这批漏洞被登记为 CVE-2025-59358、CVE-2025-59360、CVE-2025-59361 以及 CVE-2025-59359，存在于 Kubernetes 系统稳定性及调试测试平台 Chaos Mesh，一旦被利用，有可能导致 Kubernetes 集群被控制，攻击者可以轻松在集群任意节点执行代码。值得注意的是，部分漏洞非常危险，其中三个漏洞的 CVSS 风险评分达到 9.8（满分 10 分）。对此，开发团队发布了 2.7.3 版本进行修复，如果无法立即升级，JFrog 也提供了缓解措施，用户应尽快采取行动应对。

什么是 Chaos Mesh？

Chaos Mesh 是专为 Kubernetes 设计的开源混沌工程（Chaos Engineering）平台，旨在在真实或接近真实的环境中模拟故障情况，帮助开发与运维团队发现系统潜在的弱点，从而提升 Kubernetes 整体稳定性和容错能力。

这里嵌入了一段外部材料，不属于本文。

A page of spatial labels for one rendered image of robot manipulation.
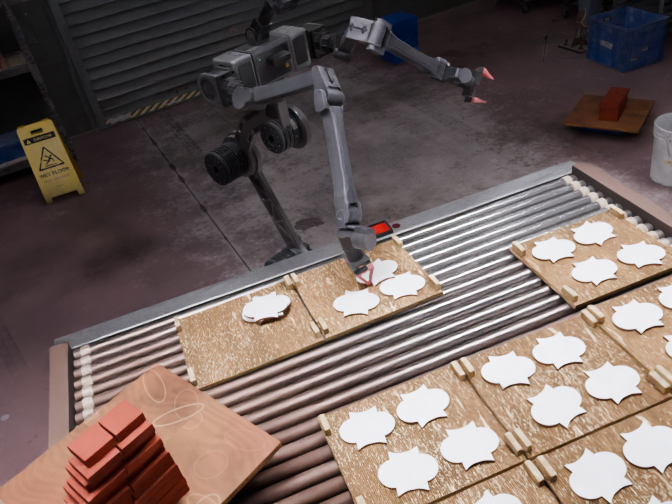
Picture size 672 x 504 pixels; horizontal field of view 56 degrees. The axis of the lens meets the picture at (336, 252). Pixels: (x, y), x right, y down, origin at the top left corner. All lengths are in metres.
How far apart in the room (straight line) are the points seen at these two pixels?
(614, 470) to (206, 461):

JFrog 指出，攻击者要利用 Chaotic Deputy 的前提，是能够访问 Kubernetes 集群的网络环境。该公司强调，即使攻击者访问的是没有特殊权限的节点，仍然可能通过默认配置的漏洞，入侵 Chaos 管理控制平台的 GraphQL 服务器，从而执行该平台的原生错误注入功能，关闭节点或造成网络中断；此外，攻击者还可能注入操作系统命令，攻击其他节点，并窃取特权服务账户的凭证（Token）。

从漏洞的类型与危险程度来看，CVE-2025-59360、CVE-2025-59361、CVE-2025-59359 均为高危级别的操作系统命令注入漏洞，风险值均为 9.8；CVE-2025-59358 则是一个由于缺乏身份验证导致的拒绝服务（DoS）漏洞，风险值为 7.5。